In my book, Issues In Internet Law, I discuss the borderless nature of the Internet, which transcends geographic boundaries, and the rise of the new nation-states. The 21st century entities, powerful as they may be, are yet a harbinger of the new nation-states of the 22nd century. Perhaps the boundaries are being redrawn and the nation-states of the 22nd century will not be America, France, and China, but rather Google, Yahoo! and eBay — for the Internet giants have created fiefdoms that transcend nationality and function under their own rules. Certain companies have emerged as “first among equals” in discreet categories online. While they are other auction sites, eBay is the one most associate with online auctions, and hence provides the largest congregation of buyers and sellers. There are many search engines, but only one constantly has to protect its trademark from being used as a verb synonymous with Web searching, as in “Did you Google it?” Sites like Amazon, YouTube, eBay, Google, Yahoo!, and PayPal are ubiquitous in their reach — Iranians and Israelis meet on eBay to sell items, and Greeks and Turks upload their videos to YouTube.

Citizens of different countries, while physically present in those countries, have joined together to become citizens of online communities. But each online community, like the YouTube community for example, establishes and enforces its own rules for membership and participation within that community. From ISPs to social networks, private companies — not governments — through their Terms of Use agreements and by their internal policies dictate their own rules for worldwide users. Just as PayPal has this past week with its censorship edict.
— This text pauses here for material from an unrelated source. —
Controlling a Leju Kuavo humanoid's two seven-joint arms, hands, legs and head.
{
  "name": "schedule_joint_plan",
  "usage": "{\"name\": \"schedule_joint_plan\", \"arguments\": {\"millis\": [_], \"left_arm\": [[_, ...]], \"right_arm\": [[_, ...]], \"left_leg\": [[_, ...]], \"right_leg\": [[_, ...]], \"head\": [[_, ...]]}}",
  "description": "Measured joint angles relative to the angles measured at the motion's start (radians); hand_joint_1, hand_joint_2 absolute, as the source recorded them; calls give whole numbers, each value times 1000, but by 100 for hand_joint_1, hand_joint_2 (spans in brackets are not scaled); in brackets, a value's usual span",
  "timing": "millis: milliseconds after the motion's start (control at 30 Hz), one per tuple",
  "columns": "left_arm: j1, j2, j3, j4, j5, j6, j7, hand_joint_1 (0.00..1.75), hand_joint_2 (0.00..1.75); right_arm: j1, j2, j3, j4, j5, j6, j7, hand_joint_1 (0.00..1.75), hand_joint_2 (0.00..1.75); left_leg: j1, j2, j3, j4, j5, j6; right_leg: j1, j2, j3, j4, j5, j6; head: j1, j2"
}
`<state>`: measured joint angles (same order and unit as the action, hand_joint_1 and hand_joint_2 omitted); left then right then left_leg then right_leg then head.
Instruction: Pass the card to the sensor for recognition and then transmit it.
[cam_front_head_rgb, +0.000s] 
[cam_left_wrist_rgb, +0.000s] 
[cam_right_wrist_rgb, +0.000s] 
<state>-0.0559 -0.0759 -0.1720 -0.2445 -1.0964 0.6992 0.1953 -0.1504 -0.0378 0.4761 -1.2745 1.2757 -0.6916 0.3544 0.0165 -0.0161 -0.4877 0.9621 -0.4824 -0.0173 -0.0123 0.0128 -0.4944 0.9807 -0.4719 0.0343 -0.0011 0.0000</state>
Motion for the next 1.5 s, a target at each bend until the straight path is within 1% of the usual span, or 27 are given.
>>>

The rules are not always clearly stated, if at all; enforcement is inconsistent and may vary based on the specific service representative interpreting her company’s policies or invoking her own personal biases — leading to arbitrary and capricious outcomes. Unlike democratic government, there is no guarantee of due process or equal protection, and no one to whom to appeal decisions made by the private company. Uploaded user content can be removed without notice and accounts terminated without a hearing. “Justice” becomes a commodity dispensed at the discretion of the private firm. Disputes are adjudicated behind closed doors by nameless individuals, who function as judge, jury, and executioner. They can delete user content they find “objectionable” or “controversial” regardless of its legality. Or, as in PayPal’s case, prevent what it deems objectionable content from even appearing in the marketplace.

One consequence of private businesses controlling public forums in cyberspace is the First Amendment limitations on government infringements on free expression do not apply to them, as Joe Konrath has pointed out. An ISP or Web site’s Terms of Use agreement grants it sole discretion to refuse or remove any content, without due process safeguards of notice, hearings, and a right of appeal. Should these private companies be vested with so much unchecked power? Will they use it wisely and fairly? Or will they be guided by the corporate profit motive and the whims of whomever sits in the plush leather chair of the corporate boardroom?

If history is any guide – and it usually is – then we should be concerned. We should speak out. I have. Now it’s your turn.